Helper function: algorithm to get next start point; will pick the point that provides approx. the specified amount of overlap, but not more; if there are only two variants in the previous block, will jump new start point to the previous end point

Usage

getNextStartPoint(data, start, end, overlap)

Arguments

data

the input dataframe subset to the chromosome

start

the current index of start point

end

the current index of end point

overlap

the desired amount of window overlap (in bp or variants)

Value

returns index of new start point


saveBlock

Description

Helper function to save one block to results

Usage

saveBlock(data, start, end, props, results)

Arguments

data

the input dataframe subsetting to just the chromosome

start

index of start of block

end

index of the end of block

props

substructure proportions for the block returned from summix

results

current results dataframe


sizeGetNext

Description

Helper function to get starting end point that is a minimum distance (in bases) from start point; uses indices NOT position numbers

Usage

sizeGetNext(positions, start, minSize)

Arguments

positions

list of positions of variants

start

index of the current start position

minSize

integer defining the minimum size in bp of the window

Value

the new end point index


summix

Description

Estimating mixture proportions of reference groups from large (N SNPs>10,000) genetic AF data.

Usage

summix(
  data,
  reference,
  observed,
  pi.start = NA,
  goodness.of.fit = TRUE,
  override_removeSmallRef = FALSE,
  network = FALSE,
  N_reference = NA,
  reference_colors = NA
)

Arguments

data

A dataframe of the observed and reference allele frequencies for N genetic variants. See data formatting document at https://github.com/hendriau/Summix for more information.

reference

A character vector of the column names for the reference groups.

observed

A character value that is the column name for the observed group.

pi.start

Length K numeric vector of the starting guess for the reference group proportions.
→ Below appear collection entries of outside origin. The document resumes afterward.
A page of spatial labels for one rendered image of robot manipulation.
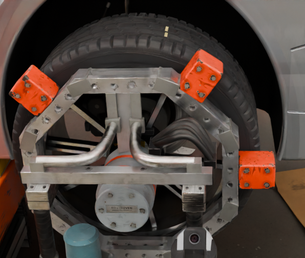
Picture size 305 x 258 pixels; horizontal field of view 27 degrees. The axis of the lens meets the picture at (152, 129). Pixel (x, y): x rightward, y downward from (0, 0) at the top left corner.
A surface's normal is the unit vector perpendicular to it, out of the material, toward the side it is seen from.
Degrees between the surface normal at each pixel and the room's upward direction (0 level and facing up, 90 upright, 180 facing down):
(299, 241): 0
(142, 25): 5
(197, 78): 90
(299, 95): 90
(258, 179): 90
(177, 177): 90
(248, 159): 0
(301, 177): 12
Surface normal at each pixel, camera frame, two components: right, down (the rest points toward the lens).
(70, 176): -0.10, 0.47
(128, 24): -0.06, -0.88
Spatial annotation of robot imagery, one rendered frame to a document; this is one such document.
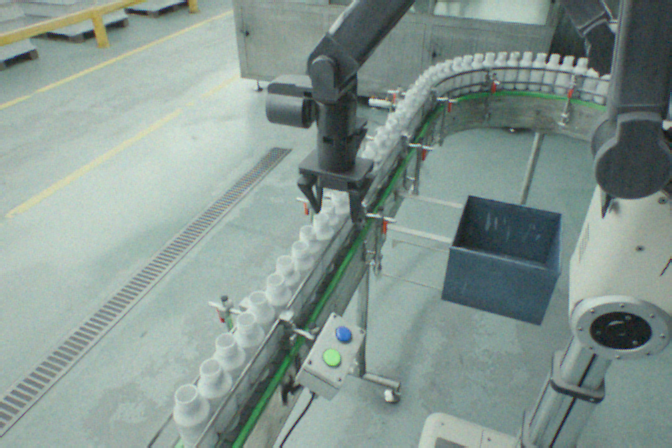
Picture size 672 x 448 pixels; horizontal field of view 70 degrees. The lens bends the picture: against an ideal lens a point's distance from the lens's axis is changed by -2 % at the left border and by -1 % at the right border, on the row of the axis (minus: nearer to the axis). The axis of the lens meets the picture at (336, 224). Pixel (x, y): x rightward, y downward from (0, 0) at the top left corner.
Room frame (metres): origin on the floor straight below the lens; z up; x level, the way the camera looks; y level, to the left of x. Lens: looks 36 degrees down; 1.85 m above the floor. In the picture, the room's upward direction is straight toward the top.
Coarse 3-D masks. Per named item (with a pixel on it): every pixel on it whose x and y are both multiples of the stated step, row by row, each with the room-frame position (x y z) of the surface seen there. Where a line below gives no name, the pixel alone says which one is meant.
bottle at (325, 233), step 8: (320, 216) 0.97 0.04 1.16; (320, 224) 0.94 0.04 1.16; (328, 224) 0.95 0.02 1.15; (320, 232) 0.94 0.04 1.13; (328, 232) 0.94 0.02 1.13; (320, 240) 0.93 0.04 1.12; (328, 240) 0.93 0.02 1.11; (328, 256) 0.93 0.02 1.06; (328, 264) 0.93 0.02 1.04; (328, 272) 0.93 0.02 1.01
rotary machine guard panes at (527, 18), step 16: (304, 0) 4.56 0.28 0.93; (320, 0) 4.50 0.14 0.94; (336, 0) 4.45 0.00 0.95; (352, 0) 4.39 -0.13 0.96; (448, 0) 4.09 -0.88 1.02; (464, 0) 4.05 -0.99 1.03; (480, 0) 4.00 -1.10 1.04; (496, 0) 3.96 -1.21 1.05; (512, 0) 3.91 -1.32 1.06; (528, 0) 3.87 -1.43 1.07; (544, 0) 3.83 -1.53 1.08; (480, 16) 3.99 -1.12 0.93; (496, 16) 3.95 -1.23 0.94; (512, 16) 3.90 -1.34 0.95; (528, 16) 3.86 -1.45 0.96; (544, 16) 3.82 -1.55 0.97
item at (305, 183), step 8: (304, 176) 0.65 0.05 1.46; (312, 176) 0.65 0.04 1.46; (296, 184) 0.64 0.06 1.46; (304, 184) 0.63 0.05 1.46; (312, 184) 0.64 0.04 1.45; (304, 192) 0.64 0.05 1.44; (312, 192) 0.64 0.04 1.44; (320, 192) 0.67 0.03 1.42; (312, 200) 0.64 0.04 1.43; (320, 200) 0.66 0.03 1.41; (320, 208) 0.66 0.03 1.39
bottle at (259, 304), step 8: (256, 296) 0.70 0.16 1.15; (264, 296) 0.70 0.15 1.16; (256, 304) 0.67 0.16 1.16; (264, 304) 0.67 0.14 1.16; (256, 312) 0.67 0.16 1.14; (264, 312) 0.67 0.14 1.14; (272, 312) 0.68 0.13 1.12; (264, 320) 0.66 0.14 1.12; (272, 320) 0.67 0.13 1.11; (264, 328) 0.66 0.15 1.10; (272, 336) 0.67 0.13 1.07; (272, 344) 0.67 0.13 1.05; (272, 352) 0.66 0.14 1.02
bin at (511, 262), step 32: (480, 224) 1.37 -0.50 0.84; (512, 224) 1.33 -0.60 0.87; (544, 224) 1.29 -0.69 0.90; (480, 256) 1.07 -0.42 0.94; (512, 256) 1.32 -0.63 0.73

If not specified, this defaults to 1/K where K is the number of reference groups.

goodness.of.fit

Default value is TRUE. If set as FALSE, the user will override the default goodness of fit measure and return the raw objective loss from slsqp.

override_removeSmallRef

Default value is FALSE. If set as TRUE, the user will override the automatic removal of reference groups with <1% global proportions - this is not recommended.

network

Default value is FALSE. If set as TRUE, function will return a network diagram with nodes as estimated substructure proportions and edges as degree of similarity between the given node pair.

N_reference

numeric vector of the sample sizes for each of the K reference groups; must be specified if network = "TRUE".

reference_colors

A character vector of length K that specifies the color each reference group node in the network plot. If not specified, this defaults to K random colors.

Value

A data frame with the following columns:

goodness.of.fit: scaled objective loss from slsqp() reflecting the fit of the reference data. Values between 0.5-1.5 are considered moderate fit and should be used with caution. Values greater than 1.5 indicate poor fit, and users should not perform further analyses using Summix.

iterations: number of iterations for SLSQP algorithm

time: time in seconds of SLSQP algorithm

filtered: number of genetic variants not used in the reference group mixture proportion estimation due to missing values.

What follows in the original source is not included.